Content starts
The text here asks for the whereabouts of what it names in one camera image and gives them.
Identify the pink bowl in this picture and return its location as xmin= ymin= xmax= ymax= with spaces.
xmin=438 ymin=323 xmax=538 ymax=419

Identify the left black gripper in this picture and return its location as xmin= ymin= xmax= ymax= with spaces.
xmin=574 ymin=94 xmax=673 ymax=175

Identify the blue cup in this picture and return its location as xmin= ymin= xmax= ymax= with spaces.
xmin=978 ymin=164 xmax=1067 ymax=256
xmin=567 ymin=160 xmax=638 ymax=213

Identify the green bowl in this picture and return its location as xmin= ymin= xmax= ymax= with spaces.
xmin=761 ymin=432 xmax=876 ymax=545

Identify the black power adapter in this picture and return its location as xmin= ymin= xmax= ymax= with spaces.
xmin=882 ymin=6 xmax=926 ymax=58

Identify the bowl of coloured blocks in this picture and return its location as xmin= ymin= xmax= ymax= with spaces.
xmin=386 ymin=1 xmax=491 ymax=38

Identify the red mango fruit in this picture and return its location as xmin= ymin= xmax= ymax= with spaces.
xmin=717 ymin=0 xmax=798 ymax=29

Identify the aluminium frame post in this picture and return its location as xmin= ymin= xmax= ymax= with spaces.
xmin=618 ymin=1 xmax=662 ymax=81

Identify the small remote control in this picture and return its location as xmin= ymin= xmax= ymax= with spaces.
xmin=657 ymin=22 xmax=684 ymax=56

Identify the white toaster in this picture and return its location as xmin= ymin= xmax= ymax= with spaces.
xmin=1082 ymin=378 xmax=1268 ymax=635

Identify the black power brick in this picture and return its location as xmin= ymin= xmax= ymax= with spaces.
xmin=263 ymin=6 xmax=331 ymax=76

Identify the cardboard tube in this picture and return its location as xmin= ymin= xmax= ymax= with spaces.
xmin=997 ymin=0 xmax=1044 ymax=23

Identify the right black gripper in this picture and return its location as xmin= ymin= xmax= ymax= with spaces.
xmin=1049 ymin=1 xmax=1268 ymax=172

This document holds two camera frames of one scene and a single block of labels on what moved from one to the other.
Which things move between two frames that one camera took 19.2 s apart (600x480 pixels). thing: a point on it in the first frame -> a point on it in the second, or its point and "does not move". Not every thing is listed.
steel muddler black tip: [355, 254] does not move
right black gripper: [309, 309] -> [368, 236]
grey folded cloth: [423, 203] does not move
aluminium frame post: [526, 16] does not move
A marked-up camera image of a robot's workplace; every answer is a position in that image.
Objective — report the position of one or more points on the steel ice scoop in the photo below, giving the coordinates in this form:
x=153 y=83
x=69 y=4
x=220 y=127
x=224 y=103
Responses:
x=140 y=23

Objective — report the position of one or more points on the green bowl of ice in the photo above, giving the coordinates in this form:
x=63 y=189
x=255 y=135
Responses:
Content ends
Work instruction
Set down the data once more, word for word.

Your response
The text here asks for the whereabouts of what it names in one camera image and gives them.
Identify the pink bowl in this picture and return its location as xmin= ymin= xmax= ymax= with spaces.
xmin=438 ymin=323 xmax=538 ymax=419

Identify the left black gripper in this picture and return its location as xmin= ymin= xmax= ymax= with spaces.
xmin=574 ymin=94 xmax=673 ymax=175

Identify the blue cup in this picture and return its location as xmin= ymin= xmax= ymax= with spaces.
xmin=978 ymin=164 xmax=1067 ymax=256
xmin=567 ymin=160 xmax=638 ymax=213

Identify the green bowl in this picture and return its location as xmin= ymin= xmax= ymax= with spaces.
xmin=761 ymin=432 xmax=876 ymax=545

Identify the black power adapter in this picture and return its location as xmin= ymin= xmax= ymax= with spaces.
xmin=882 ymin=6 xmax=926 ymax=58

Identify the bowl of coloured blocks in this picture and return its location as xmin= ymin= xmax= ymax= with spaces.
xmin=386 ymin=1 xmax=491 ymax=38

Identify the red mango fruit in this picture and return its location as xmin= ymin= xmax= ymax= with spaces.
xmin=717 ymin=0 xmax=798 ymax=29

Identify the aluminium frame post in this picture and return its location as xmin= ymin= xmax= ymax= with spaces.
xmin=618 ymin=1 xmax=662 ymax=81

Identify the small remote control in this picture and return its location as xmin= ymin= xmax= ymax= with spaces.
xmin=657 ymin=22 xmax=684 ymax=56

Identify the white toaster in this picture and return its location as xmin= ymin= xmax= ymax= with spaces.
xmin=1082 ymin=378 xmax=1268 ymax=635

Identify the black power brick in this picture and return its location as xmin= ymin= xmax= ymax= with spaces.
xmin=263 ymin=6 xmax=331 ymax=76

Identify the cardboard tube in this picture and return its location as xmin= ymin= xmax= ymax= with spaces.
xmin=997 ymin=0 xmax=1044 ymax=23

Identify the right black gripper in this picture and return its location as xmin= ymin= xmax= ymax= with spaces.
xmin=1049 ymin=1 xmax=1268 ymax=172

This document holds two camera frames of one scene and a single block of labels on what moved from one to the other.
Which things move between two frames that one camera took 19.2 s apart (600x480 pixels). thing: a point on it in the first frame -> a point on it in the second, or its point and "does not move". Not every thing is listed.
steel muddler black tip: [355, 254] does not move
right black gripper: [309, 309] -> [368, 236]
grey folded cloth: [423, 203] does not move
aluminium frame post: [526, 16] does not move
A marked-up camera image of a robot's workplace; every answer is a position in that image.
Objective — report the position of one or more points on the steel ice scoop in the photo below, giving the coordinates in this form:
x=153 y=83
x=69 y=4
x=220 y=127
x=224 y=103
Responses:
x=140 y=23

Objective — report the position of one or more points on the green bowl of ice in the photo above, giving the coordinates in this form:
x=63 y=189
x=255 y=135
Responses:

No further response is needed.